C’est amusant, car cette information fait écho à l’histoire de la Banque de France de Chambéry, créée en 1865. Depuis lors, il n’y a eu que deux femmes à la tête de cet établissement : Kathie Werquin-Wattebled, de 2009 à 2013, et moi-même !

Pour voir une femme gouverneur de la Banque de France, il faut attendre encore un siècle ?
(Rire) Peut-être pas, parce que les mentalités changent plus vite aujourd’hui. Encore faut-il vouloir et pouvoir assumer cette lourde charge !

D’où vous vient votre esprit d’indépendance et d’entreprise ?
J’appartiens à une lignée de femmes très indépendantes. Déjà, mon arrière-grand-mère, née en 1901 et décédée en 1997, a cassé les codes en étant la première femme conseillère municipale de sa ville, Montbrison, dans la Loire. Elle était aussi correspondante de presse et occupait des fonctions au tribunal ainsi qu’au centre de conservation des documents historiques. Son mari, quant à lui, s’occupait davantage des enfants. Une rue de Montbrison porte le nom de mon aïeule : Marguerite Fournier. Je suis très fière d’elle.

Cet héritage féminin vous a aidée à vous affirmer dans la vie professionnelle ?
Chacun fait partie d’une chaîne. Nous recevons en héritage des valeurs, une philosophie de vie.
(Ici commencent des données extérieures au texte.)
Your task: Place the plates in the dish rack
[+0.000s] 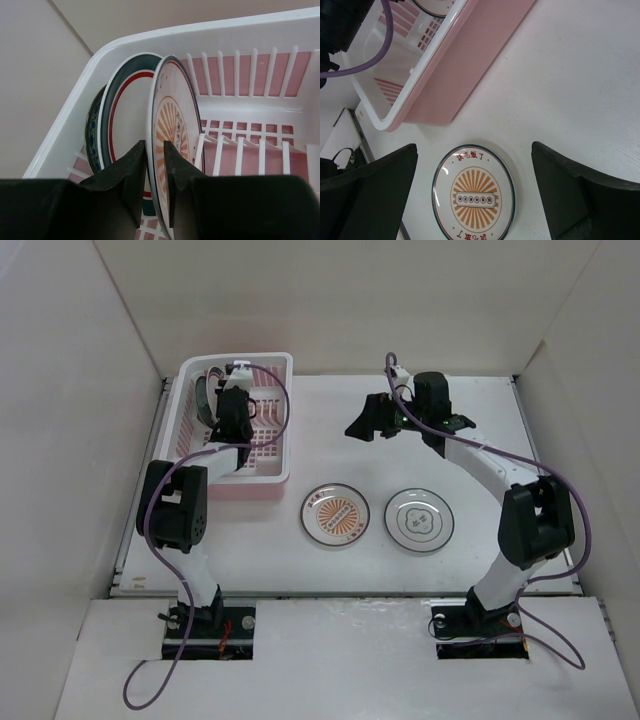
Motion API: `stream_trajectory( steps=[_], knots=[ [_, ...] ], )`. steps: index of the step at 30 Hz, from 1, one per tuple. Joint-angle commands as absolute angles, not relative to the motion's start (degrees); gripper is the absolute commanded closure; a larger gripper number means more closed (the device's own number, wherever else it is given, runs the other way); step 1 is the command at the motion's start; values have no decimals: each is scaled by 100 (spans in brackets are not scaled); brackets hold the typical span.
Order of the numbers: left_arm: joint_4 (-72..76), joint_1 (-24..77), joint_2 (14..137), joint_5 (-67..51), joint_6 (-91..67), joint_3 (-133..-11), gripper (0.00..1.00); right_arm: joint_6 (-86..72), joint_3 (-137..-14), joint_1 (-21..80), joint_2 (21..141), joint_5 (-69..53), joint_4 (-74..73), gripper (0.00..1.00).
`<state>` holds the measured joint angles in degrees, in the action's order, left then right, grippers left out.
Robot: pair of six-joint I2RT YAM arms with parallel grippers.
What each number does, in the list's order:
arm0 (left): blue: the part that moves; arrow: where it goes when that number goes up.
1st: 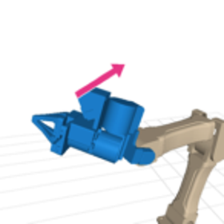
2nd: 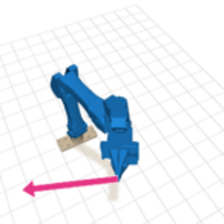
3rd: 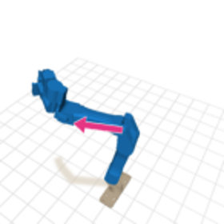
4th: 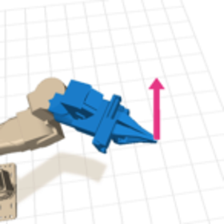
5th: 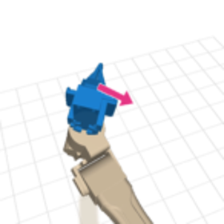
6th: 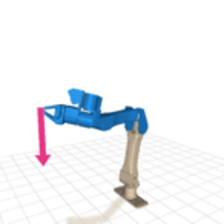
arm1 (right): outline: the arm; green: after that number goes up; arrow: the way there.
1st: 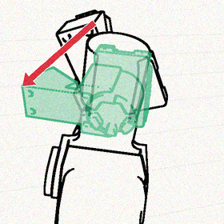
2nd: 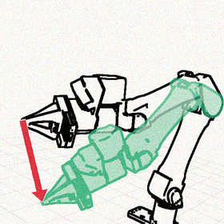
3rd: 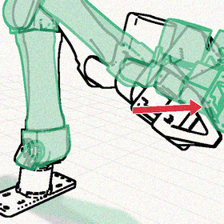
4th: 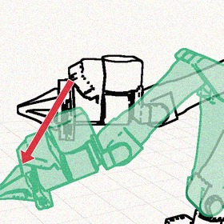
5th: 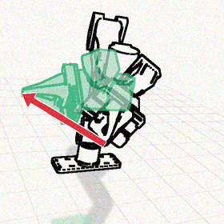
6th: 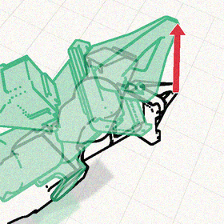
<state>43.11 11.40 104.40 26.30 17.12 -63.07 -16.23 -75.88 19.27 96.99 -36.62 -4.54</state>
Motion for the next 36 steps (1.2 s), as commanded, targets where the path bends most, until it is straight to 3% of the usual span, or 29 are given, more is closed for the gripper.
stream_trajectory(
  steps=[1,11,12,15,16,17,23,29,33,36],
  knots=[
    [4491,1099,10354,2786,1547,-6583,82,-1521,-7523,1995,9694,-3753,-334,0],
    [4386,1099,10354,2892,1495,-6636,68,-1468,-7523,2048,9694,-3806,-334,0],
    [4299,1099,10293,2822,1494,-6636,62,-1468,-7523,2048,9694,-3806,-334,0],
    [4236,1099,10230,2821,1494,-6750,56,-1468,-7523,2048,9747,-3858,-334,0],
    [4175,1099,10230,2821,1494,-6750,45,-1468,-7523,2048,9747,-3858,-334,0],
    [4175,1099,10230,2821,1494,-6750,42,-1468,-7576,2048,9747,-3858,-334,0],
    [4113,1309,10046,2987,1599,-6872,40,-1468,-7576,2048,9799,-3858,-334,0],
    [4219,1521,9651,3322,1978,-6873,12,-1468,-7629,1996,9923,-3920,-334,0],
    [4219,1582,9326,3515,2082,-6926,0,-1398,-7629,1864,10063,-3920,-334,0],
    [3764,1914,9062,3700,2083,-7162,0,-960,-7969,1635,10282,-4227,-1084,0]
  ],
)
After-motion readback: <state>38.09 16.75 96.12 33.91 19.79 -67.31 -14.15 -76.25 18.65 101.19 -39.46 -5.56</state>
Le mien m’a été précieux. Un jour, c’est notre tour de transmettre ce présent aux générations suivantes. Il reste encore beaucoup à faire en termes de “modélisation” des femmes cadres d’entreprises.

Vous voulez dire qu’il faut davantage de modèles inspirants parmi les cadres dirigeantes ou la finance ?
Nous faisons des progrès : Christine Lagarde en est l’illus­tration parfaite. Son parcours est vraiment formidable. J’ai eu la chance d’assister à l’une de ses conférences : elle milite beaucoup en faveur de l’accession des femmes à des postes clés.

Petite fille, vous ne rêviez pas de devenir gardienne de la monnaie française ?
(Rire) Pas du tout ! Justement, il m’était difficile de me projeter à ce genre de poste. D’où l’importance de ces modèles dont nous venons de parler, pour que les jeunes filles puissent s’ouvrir toutes sortes de possibilités de carrières de haut niveau.

* L’article 14 de la loi du 24 décembre 2021, dite loi Rixain, visant à accélérer l’égalité économique et professionnelle entre les hommes et les femmes, instaure un quota de 30 % de femmes cadres dirigeantes dans les grandes entreprises à partir de mars 2026, puis 40 % à partir de 2029.